China's Corn Market Tight?

At a March 7 press conference, China's Minister of Agriculture warned farmers not to "blindly" expand planting of corn this spring, pointing out that government reserves are still high and international prices are still relatively low. Other analysts attribute a suddenly-tight corn market to rapid disposal of corn stockpiles.

Minister Han Changfu advised listeners that China's strategy in agriculture is to let the market have a decisive role in resource allocation. He then ordered farmers not to respond to recent increases in market prices that are prompting them to expand corn planting this spring. Minister Han warned that an expansion of corn-planting--especially in regions that don't have a comparative advantage in growing corn--would reverse the Ministry's "supply side structural adjustment" designed to reduce excess corn production capacity. Minister Han urged farmers to continue the structural adjustment by planting crops that are "demanded by the market."

The Ministry's March China Agricultural Supply and Demand Estimates reported that the price for corn has been rising as supplies of new corn get tight. The March report increased its estimate of 2017/18 corn consumption by 1.5 million metric tons to 224 mmt to reflect the tighter market conditions. This reflected an increase in industrial use of corn to 64.8 mmt. Industrial processors are restarting production after the Lantern Festival holiday and adding to inventories, the MOA report said. Auctions of government corn reserves are due to resume--perhaps later this month--which MOA says will relieve upward pressure on prices.

The MOA report shows a -6.72 mmt deficit between supply and demand for 2017/18. However, MOA warns that the corn market still faces pressure from high inventories which will prevent prices from rising too much. MOA expects the wholesale price of corn in production regions to remain in the 1600-1700 yuan/mt range.

An analysis by futures market analysts says China's corn market has already shifted from surplus to shortage and estimates a supply-demand deficit of -48 mmt for 2017/18. These analysts think China's corn stockpile could be cut nearly in half from its 2016 peak after a further 60-mmt sales of corn reserves this year.

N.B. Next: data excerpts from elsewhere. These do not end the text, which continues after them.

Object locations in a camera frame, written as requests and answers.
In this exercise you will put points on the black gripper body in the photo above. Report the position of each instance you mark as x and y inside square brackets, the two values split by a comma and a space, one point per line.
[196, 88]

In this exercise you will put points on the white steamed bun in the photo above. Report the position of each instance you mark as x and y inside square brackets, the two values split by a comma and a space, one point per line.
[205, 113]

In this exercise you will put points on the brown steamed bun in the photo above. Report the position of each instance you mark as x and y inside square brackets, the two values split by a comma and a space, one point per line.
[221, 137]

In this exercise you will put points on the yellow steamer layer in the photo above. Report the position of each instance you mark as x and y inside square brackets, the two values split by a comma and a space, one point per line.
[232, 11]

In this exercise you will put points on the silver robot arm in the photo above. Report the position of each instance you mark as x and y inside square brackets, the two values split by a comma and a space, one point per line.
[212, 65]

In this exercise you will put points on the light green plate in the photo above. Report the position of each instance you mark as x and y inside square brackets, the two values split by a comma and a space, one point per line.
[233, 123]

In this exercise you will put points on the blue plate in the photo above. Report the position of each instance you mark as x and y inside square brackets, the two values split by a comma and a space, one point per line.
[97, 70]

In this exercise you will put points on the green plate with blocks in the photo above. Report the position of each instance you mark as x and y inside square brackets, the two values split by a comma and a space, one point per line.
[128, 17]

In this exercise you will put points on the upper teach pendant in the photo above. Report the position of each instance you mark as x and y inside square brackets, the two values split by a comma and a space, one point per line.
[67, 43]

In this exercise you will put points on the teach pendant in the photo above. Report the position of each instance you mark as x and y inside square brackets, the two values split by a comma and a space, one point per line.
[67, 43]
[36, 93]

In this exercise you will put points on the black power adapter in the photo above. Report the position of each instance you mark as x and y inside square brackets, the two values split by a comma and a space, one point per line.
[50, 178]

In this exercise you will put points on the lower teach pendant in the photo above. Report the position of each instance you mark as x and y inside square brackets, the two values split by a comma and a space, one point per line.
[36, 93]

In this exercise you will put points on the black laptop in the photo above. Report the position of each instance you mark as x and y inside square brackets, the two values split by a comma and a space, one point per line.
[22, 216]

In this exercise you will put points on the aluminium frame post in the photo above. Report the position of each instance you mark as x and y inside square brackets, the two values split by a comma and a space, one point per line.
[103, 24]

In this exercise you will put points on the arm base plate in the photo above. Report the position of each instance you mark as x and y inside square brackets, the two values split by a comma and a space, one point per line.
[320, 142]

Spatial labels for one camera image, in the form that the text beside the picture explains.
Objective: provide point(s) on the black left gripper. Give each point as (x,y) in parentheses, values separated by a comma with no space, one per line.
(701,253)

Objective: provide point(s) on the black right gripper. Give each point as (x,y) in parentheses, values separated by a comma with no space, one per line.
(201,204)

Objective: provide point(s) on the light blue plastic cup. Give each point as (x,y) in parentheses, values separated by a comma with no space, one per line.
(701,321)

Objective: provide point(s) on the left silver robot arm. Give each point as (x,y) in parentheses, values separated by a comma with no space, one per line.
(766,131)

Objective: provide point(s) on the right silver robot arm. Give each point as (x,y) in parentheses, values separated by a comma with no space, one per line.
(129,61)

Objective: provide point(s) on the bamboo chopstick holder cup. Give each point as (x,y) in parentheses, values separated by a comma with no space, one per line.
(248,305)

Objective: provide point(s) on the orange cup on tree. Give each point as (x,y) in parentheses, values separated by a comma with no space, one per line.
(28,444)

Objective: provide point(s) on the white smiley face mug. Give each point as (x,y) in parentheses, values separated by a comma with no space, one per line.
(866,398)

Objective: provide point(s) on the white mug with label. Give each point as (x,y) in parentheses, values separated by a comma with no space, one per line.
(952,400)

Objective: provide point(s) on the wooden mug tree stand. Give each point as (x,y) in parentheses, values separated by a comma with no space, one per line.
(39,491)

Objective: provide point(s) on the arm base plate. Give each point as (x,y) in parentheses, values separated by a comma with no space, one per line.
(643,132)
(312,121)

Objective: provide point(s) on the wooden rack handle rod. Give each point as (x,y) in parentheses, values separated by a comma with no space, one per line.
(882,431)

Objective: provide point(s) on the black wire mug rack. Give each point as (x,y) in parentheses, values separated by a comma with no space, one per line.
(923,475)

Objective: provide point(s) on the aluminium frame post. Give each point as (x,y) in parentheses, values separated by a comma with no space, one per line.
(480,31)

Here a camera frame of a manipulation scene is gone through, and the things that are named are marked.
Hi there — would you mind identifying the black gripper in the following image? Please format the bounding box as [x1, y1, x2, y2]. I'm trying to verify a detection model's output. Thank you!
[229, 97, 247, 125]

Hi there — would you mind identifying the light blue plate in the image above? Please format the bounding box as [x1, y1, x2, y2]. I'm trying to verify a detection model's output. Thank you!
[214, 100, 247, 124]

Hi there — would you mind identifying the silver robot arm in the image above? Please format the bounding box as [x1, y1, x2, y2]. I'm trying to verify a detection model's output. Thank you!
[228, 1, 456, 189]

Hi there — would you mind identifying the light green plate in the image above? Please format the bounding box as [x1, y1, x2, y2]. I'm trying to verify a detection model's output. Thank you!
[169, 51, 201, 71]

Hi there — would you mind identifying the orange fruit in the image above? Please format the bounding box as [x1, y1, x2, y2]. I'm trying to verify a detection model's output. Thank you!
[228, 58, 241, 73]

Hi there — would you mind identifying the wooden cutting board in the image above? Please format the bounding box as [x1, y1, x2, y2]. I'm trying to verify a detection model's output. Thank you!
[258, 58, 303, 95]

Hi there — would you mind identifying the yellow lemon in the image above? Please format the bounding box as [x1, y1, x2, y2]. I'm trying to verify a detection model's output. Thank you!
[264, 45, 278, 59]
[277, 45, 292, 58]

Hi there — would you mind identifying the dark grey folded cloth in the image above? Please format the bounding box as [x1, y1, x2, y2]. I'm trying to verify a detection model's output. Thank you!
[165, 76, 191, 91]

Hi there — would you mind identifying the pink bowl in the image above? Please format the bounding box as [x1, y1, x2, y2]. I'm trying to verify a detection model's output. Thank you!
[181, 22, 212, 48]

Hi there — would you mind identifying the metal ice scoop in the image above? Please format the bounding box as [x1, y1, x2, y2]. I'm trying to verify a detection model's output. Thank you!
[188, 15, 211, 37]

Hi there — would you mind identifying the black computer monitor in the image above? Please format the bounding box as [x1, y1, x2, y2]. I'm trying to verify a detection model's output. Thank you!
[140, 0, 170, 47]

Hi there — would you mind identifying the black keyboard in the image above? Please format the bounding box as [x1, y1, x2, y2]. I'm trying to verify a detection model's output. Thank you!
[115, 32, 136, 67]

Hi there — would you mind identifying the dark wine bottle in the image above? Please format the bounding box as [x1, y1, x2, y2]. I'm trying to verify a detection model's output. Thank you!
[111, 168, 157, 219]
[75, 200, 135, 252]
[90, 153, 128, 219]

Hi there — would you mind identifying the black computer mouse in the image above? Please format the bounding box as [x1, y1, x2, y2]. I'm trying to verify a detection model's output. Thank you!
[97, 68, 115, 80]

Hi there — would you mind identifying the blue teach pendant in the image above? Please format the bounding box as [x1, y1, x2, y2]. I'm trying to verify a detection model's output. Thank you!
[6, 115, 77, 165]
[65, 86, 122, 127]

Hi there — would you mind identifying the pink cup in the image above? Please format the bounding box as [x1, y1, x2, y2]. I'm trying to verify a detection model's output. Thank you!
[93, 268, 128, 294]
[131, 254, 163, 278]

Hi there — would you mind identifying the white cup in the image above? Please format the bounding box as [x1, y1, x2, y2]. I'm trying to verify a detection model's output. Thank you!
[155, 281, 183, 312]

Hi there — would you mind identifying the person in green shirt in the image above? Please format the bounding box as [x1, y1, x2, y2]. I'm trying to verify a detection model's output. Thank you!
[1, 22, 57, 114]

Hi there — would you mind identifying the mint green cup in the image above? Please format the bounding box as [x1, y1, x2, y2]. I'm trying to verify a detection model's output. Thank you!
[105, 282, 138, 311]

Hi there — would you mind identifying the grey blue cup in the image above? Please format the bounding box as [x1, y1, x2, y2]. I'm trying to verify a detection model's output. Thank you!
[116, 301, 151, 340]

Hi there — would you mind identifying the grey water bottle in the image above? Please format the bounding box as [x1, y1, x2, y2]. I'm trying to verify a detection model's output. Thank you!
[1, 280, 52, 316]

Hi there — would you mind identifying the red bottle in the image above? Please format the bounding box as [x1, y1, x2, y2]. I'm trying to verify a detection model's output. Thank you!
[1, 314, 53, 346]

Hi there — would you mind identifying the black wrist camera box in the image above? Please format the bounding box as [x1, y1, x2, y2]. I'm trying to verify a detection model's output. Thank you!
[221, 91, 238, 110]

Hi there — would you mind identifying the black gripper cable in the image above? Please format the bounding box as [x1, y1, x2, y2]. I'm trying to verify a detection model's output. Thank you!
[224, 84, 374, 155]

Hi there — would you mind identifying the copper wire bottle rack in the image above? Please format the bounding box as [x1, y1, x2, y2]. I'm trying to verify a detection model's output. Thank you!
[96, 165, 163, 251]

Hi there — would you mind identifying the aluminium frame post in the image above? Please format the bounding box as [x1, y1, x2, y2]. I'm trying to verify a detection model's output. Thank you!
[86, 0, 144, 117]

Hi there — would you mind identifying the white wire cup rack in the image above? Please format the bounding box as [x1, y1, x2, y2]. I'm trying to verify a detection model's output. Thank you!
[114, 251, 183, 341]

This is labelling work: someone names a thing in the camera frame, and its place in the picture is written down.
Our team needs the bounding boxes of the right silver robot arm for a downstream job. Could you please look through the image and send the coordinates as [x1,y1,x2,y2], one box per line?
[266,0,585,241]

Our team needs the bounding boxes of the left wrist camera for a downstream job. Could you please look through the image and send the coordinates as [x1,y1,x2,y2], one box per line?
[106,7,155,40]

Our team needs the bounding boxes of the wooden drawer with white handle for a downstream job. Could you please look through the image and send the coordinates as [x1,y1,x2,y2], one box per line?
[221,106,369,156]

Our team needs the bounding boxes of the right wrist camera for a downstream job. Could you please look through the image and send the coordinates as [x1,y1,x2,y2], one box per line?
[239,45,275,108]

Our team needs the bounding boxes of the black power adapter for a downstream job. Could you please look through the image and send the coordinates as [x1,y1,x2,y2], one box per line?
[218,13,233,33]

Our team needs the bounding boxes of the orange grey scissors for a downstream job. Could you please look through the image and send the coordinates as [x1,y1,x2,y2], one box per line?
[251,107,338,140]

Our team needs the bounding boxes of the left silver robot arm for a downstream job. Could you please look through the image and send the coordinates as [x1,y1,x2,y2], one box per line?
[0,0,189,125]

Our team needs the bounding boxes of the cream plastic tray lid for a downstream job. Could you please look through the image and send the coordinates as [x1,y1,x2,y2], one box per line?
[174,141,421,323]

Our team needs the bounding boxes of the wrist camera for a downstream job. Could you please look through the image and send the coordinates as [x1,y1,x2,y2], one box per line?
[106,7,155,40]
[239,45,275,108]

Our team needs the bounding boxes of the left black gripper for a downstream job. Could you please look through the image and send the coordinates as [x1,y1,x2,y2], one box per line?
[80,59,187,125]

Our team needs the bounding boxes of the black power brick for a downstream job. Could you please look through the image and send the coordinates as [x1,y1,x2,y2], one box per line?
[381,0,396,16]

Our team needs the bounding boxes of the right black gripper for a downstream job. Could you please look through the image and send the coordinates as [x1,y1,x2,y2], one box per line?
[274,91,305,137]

Their estimates are based on corn auction results: 57 mmt auctioned during 2016/17 less 21-mmt new corn procured for reserves equals a net decline of 36 mmt. However, they think 20-mmt of this injection of corn was carried over into 2017/18 as commercial inventories. That means they think the supply-demand deficit for 2016/17 was -16 mmt.

These analysts see a much bigger S&D deficit for 2017/18 of -48 mmt which they attribute to: a decline in production, a decline in imports of sorghum imports, and an increase in industrial use. It's not clear how they got this number. 

The analysts estimate that lower corn prices have increased capacity utilization of corn processors by 10-15 percentage points. Moreover, they estimate that 6.8 mmt of new processing capacity was brought on line during 2017, and 12 mmt more is planned for 2018. China's National Grain and Oils Center is more bullish than MOA on industrial use of corn, estimating a 14-mmt increase to 68 mmt in 2016/17 and a further 10-mmt increase in 2017/18 to 78 mmt.

These analysts estimate that imports of corn, sorghum, barley, DDGS, and cassava replaced 16.5 mmt of corn during 2016/17, 5 mmt less than the previous year. They think the antidumping investigation will further reduce imports of U.S. sorghum this year by 2.5 mmt.